Transcendence Splashes Down

It is objectively no small feat, slipping the surly bonds of Earth. But somehow, over its 30 years of existence, NASA’s Space Shuttle program has become roughly as thrilling as the Delta Shuttle. Still, there’s something sad about the end of the program, which will officially shut down after Endeavour’s 25th and final mission, on April 29, and one last there-and-back by Space Shuttle Atlantis in June. It’s not so much that the program’s increasingly prosaic missions—they have amounted, in recent years, to something like space carpooling—will be missed. The sadness instead comes from the petering out of space travel’s promised transcendence.

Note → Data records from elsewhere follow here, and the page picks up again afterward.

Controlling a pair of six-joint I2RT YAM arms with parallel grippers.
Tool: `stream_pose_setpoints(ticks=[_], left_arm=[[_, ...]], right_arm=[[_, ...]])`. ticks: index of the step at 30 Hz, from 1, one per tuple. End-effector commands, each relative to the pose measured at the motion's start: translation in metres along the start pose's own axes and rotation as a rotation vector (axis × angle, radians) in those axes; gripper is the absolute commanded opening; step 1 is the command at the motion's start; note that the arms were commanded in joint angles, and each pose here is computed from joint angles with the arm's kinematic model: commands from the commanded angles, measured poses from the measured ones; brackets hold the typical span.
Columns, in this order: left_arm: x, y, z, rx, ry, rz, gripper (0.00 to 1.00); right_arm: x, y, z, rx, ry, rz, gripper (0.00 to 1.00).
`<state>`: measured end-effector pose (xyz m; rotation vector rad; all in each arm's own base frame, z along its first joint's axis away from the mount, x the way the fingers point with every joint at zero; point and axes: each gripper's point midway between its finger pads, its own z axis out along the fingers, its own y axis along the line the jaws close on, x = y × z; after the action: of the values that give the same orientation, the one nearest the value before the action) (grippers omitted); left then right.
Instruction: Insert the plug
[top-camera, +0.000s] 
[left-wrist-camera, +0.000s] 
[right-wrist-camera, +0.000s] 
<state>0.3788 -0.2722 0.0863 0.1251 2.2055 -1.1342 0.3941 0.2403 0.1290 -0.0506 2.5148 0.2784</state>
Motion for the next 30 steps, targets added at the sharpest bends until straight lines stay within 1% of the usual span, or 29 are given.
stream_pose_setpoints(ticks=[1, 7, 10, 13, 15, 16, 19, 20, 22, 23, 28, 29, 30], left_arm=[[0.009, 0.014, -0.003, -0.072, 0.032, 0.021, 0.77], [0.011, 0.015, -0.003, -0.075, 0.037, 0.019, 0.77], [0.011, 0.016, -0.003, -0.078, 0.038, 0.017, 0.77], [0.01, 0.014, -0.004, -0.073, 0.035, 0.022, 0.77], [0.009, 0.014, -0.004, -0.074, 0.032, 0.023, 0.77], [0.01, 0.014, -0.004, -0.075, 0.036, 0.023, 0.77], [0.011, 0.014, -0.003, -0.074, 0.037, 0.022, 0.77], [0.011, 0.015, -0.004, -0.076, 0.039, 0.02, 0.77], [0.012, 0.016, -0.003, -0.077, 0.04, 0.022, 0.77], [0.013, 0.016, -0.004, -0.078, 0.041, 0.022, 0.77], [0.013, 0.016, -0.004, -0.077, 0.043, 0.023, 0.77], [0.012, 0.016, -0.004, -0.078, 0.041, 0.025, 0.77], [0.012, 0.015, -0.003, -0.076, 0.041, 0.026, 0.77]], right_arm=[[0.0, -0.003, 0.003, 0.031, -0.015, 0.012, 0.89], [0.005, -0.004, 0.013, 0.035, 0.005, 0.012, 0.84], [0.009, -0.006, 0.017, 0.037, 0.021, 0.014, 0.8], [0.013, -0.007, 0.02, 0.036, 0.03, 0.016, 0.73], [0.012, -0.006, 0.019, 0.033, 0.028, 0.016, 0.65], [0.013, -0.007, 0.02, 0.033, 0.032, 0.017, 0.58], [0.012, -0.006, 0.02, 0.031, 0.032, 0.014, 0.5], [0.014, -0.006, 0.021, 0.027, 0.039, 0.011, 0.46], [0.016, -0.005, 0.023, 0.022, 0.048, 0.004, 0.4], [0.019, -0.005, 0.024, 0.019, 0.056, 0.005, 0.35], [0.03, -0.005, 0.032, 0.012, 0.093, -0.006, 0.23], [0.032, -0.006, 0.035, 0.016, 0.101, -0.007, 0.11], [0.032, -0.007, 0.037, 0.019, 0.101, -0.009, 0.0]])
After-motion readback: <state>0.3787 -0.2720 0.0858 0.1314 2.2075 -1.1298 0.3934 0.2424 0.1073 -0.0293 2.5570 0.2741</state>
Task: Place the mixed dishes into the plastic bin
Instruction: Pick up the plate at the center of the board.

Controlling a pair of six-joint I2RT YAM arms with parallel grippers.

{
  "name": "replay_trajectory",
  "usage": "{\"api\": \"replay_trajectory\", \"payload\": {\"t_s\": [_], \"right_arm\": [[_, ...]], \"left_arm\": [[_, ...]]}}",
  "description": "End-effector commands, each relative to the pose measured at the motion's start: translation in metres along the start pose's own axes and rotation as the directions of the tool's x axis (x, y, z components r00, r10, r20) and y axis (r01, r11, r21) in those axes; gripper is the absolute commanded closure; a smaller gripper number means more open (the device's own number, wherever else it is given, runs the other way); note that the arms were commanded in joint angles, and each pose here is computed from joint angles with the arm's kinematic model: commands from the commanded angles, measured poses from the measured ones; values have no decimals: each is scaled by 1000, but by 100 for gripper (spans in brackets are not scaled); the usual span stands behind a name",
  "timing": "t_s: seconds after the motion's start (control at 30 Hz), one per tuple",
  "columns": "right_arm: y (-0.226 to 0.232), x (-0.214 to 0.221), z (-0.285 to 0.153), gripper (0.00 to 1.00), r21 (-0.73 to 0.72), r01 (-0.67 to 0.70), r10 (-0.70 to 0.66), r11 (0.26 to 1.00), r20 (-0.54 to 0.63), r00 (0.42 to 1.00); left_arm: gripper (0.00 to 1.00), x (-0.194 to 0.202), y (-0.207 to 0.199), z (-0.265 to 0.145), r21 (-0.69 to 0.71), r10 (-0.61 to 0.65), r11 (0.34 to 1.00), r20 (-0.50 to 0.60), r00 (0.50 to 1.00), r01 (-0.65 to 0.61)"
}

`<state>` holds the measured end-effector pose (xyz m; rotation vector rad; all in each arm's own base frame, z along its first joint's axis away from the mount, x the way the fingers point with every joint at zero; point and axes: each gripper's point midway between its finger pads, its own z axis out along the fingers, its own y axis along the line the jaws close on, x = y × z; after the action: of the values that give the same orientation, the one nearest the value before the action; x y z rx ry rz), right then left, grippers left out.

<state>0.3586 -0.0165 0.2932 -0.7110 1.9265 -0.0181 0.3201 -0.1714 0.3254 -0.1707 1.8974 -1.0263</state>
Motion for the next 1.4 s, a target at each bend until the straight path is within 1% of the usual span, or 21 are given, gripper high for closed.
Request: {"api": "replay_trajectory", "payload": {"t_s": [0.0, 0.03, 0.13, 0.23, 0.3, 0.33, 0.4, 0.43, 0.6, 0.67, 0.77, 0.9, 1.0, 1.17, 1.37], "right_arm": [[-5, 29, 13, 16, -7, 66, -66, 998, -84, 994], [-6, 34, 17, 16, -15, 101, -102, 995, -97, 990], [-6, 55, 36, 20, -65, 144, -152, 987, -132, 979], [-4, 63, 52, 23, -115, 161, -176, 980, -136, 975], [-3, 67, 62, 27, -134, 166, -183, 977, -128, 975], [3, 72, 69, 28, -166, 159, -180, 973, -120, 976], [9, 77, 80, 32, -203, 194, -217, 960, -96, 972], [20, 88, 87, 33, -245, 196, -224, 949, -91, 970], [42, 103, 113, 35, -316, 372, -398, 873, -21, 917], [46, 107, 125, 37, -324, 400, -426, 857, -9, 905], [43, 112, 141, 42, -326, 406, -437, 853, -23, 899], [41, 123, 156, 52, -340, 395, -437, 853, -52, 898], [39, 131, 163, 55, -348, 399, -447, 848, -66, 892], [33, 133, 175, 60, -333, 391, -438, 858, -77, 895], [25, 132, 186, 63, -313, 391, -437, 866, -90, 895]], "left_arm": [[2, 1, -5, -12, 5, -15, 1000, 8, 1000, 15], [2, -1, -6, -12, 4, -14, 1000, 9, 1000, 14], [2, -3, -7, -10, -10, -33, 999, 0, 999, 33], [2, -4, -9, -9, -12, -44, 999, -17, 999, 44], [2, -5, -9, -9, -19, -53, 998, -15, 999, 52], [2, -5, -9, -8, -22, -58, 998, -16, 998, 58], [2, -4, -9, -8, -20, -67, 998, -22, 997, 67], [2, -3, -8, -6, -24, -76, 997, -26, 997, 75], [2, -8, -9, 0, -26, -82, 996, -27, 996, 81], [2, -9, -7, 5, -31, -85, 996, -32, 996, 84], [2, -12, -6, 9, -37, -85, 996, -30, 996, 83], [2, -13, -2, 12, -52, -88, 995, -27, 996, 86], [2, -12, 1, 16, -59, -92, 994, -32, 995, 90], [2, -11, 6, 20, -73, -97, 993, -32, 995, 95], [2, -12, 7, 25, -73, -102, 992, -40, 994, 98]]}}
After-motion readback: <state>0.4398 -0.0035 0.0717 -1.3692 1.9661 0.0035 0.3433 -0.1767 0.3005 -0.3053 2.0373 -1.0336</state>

The commonplace marvels of modern technology probably have something to do with this awe deficit—a 400-mile vertical round-trip in a less-than-sleek 1992-model vehicle may not seem as miraculous as it did in a time before one could, if booked on the right airline, stream Parks and Recreation onto an iPad mid-flight. The Shuttle program’s geopolitical moment has passed, too. We’re no longer going to space to prove that our way of life is superior to an evil empire’s; instead, we’re going up there to do some repairs, drop off a magnetic spectrometer, and see the sights. And with deficits suddenly the Greatest Threat Our Nation Has Ever Faced, such errands now stand out as a sore thumb of a line item. The Space Shuttle program has cost nearly $200 billion over its lifetime; at a moment when we’re cutting holes in the social safety net to try to balance the books, Friday’s Shuttle launch will cost what NASA says is nearly half a billion dollars and another estimate puts at $1.2 billion. That the “economic, scientific and technological returns of space exploration have far exceeded the investment,” as former NASA life-sciences director Joan Vernikos has written, makes the accounting look a little more favorable, of course. But simply talking about it that way suggests just how un-wonderful space has become.